Lawrence Lessig’s career suggests an answer. He presciently “re-marked” on Frischmann’s project in a Minnesota Law Review article. But after a decade at the cutting edge of Internet law, Lessig switched direction entirely. He committed himself to cleaning up the Augean stables of influence on Capitol Hill. He knew that even best academic research would have no practical impact in a corrupted political sphere.

Were Lessig to succeed, I have little doubt that the political system would be more open to ideas like Frischmann’s. Consider, for instance, the moral imperative and economic good sense of public investment in an era of insufficient aggregate demand and near-record-low interest rates:

The cost of borrowing to fund infrastructure projects, [as Economic Policy Institute analyst Ethan Pollack] points out, has hit record “low levels.” And the private construction companies that do infrastructure work remain desperate for contracts. They’re asking for less to do infrastructure work. “In other words,” says Pollack, “we’re getting much more bang for our buck than we usually do.”

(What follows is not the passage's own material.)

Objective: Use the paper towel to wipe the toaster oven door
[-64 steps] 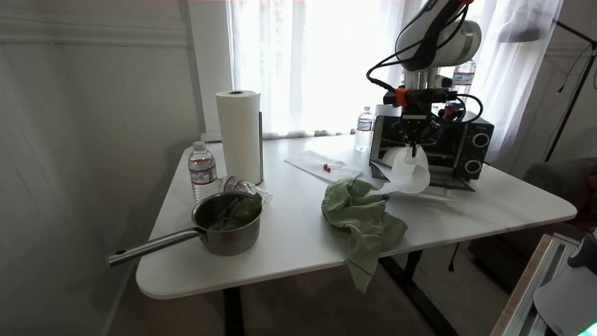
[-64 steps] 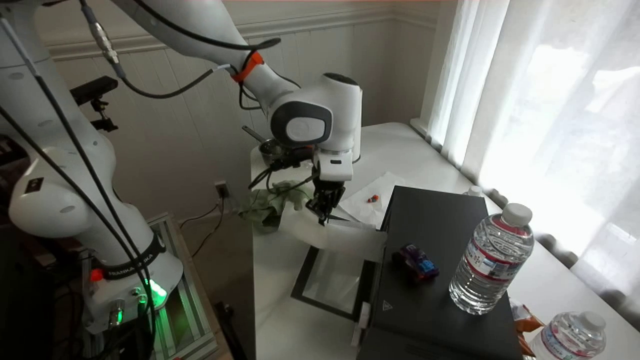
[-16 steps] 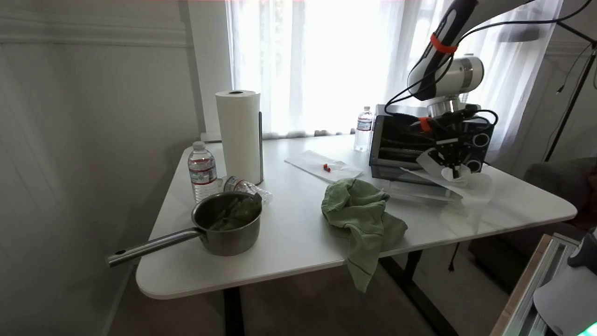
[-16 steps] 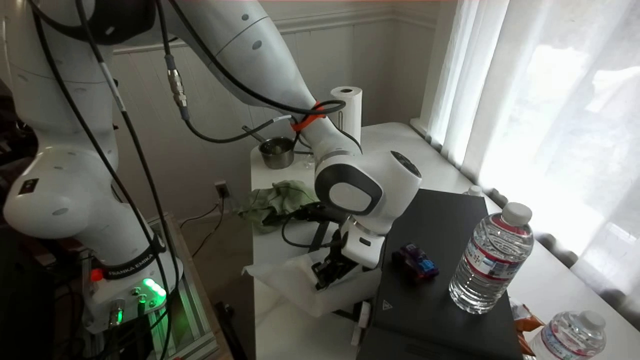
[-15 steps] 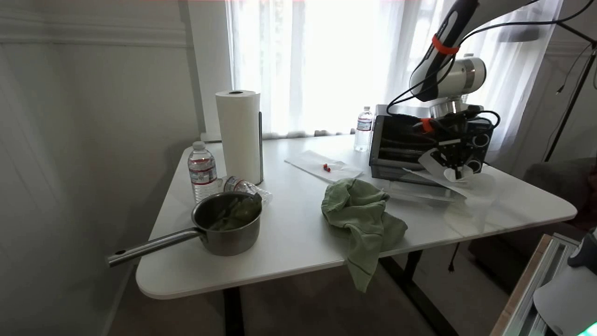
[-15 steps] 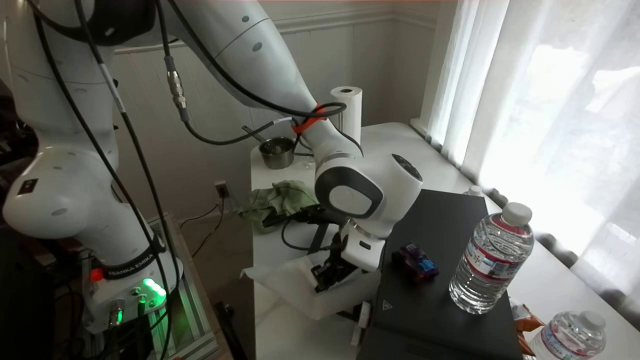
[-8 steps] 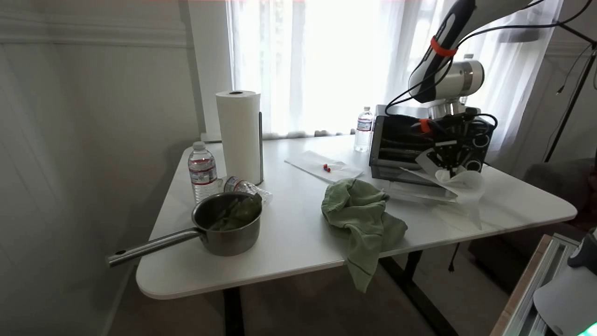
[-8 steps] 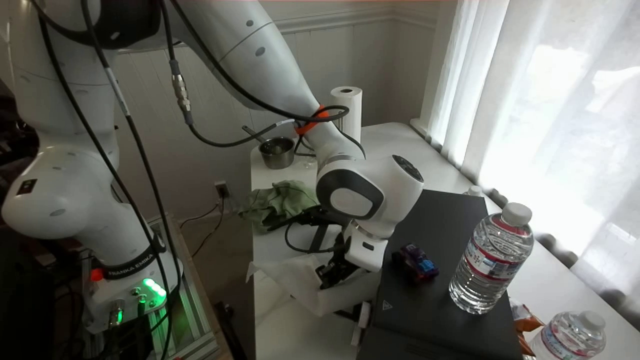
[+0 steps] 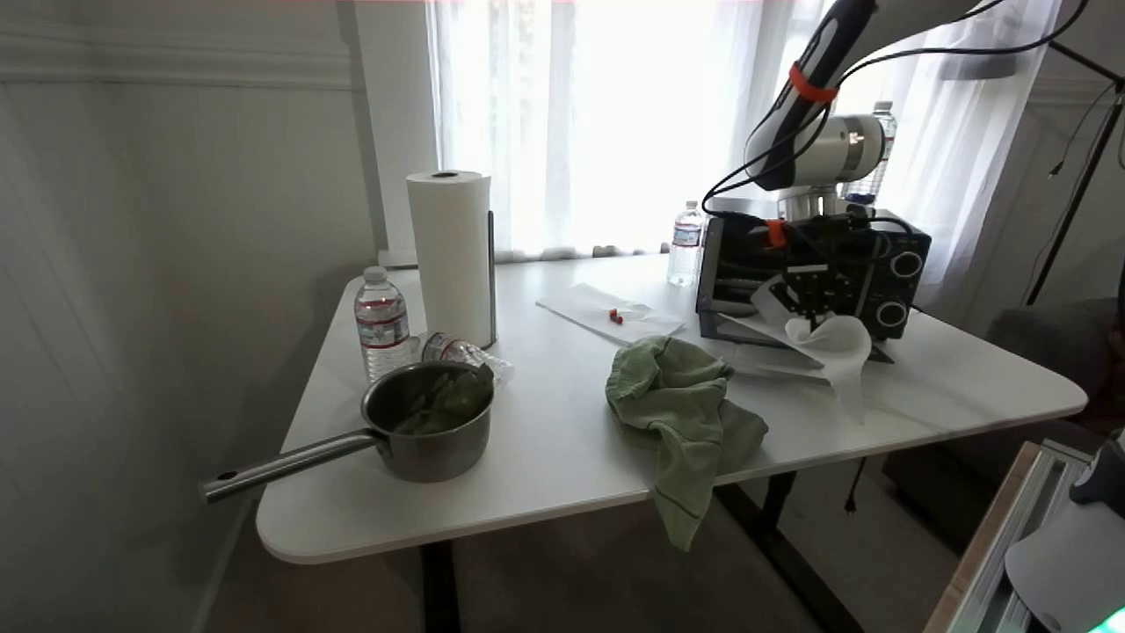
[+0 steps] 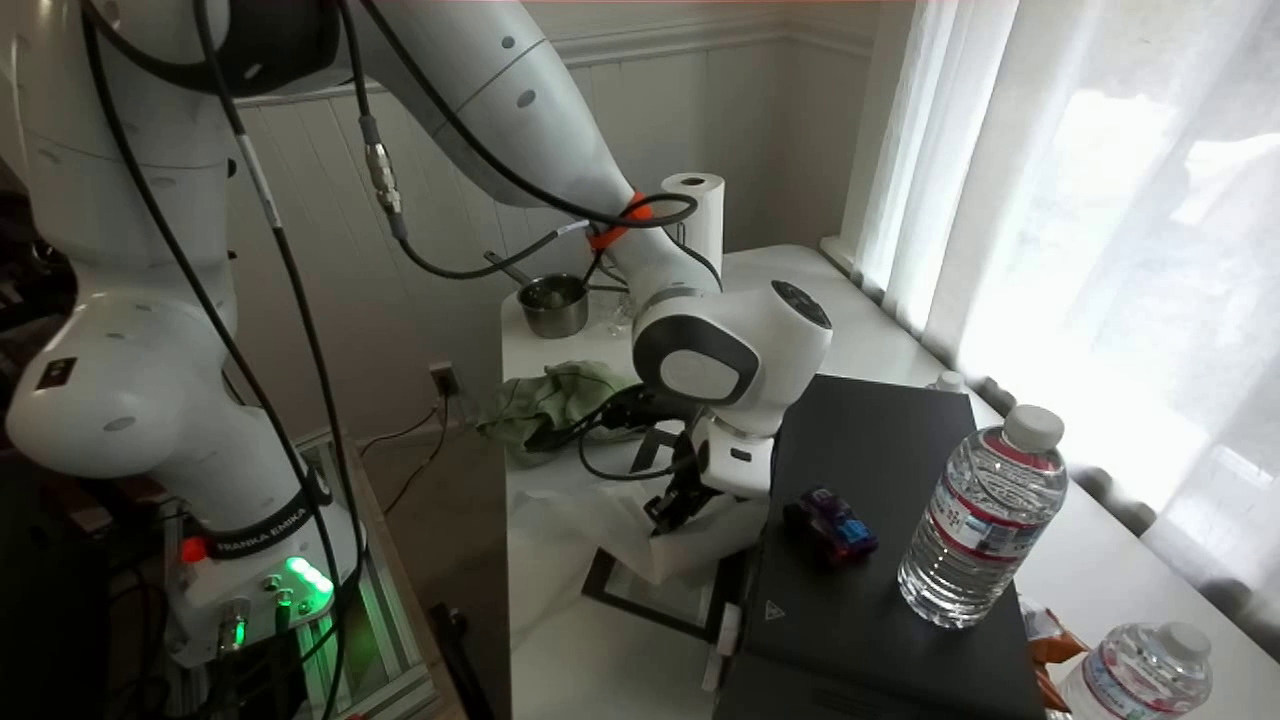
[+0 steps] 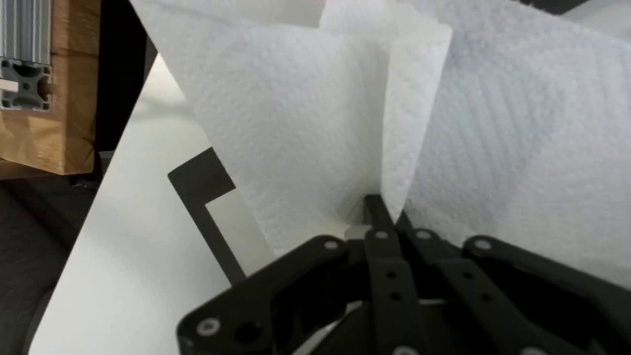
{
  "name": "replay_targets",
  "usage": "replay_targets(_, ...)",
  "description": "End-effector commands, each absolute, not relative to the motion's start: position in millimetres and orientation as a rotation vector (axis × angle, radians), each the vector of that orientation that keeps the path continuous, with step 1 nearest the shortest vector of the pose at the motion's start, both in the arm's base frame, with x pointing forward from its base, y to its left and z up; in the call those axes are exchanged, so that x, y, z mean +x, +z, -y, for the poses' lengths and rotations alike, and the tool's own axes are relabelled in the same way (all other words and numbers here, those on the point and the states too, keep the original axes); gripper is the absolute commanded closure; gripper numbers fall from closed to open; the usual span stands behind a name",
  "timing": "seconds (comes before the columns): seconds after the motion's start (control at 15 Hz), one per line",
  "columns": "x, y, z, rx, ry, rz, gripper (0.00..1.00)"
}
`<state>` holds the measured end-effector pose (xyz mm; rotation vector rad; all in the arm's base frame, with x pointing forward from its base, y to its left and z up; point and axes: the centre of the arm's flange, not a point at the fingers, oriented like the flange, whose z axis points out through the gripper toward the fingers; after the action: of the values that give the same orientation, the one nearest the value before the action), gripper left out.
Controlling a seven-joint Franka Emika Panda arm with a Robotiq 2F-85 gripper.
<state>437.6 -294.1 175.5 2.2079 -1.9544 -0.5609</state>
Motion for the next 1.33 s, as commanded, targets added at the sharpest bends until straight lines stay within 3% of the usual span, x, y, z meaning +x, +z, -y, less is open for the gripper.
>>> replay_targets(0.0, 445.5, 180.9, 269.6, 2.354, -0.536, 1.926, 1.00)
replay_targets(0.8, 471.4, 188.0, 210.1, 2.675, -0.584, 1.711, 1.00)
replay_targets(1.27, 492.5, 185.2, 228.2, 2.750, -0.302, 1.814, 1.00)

And if we spend those bucks on infrastructure, we would also be creating badly needed jobs that could help juice up the economy. Notes Pollack: “This isn’t win-win, this is win-win-win-win.” Yet our political system seems totally incapable of seizing this “win-win-win-win” moment. What explains this incapacity? Center for American Progress analysts David Madland and Nick Bunker, see inequality as the prime culprit.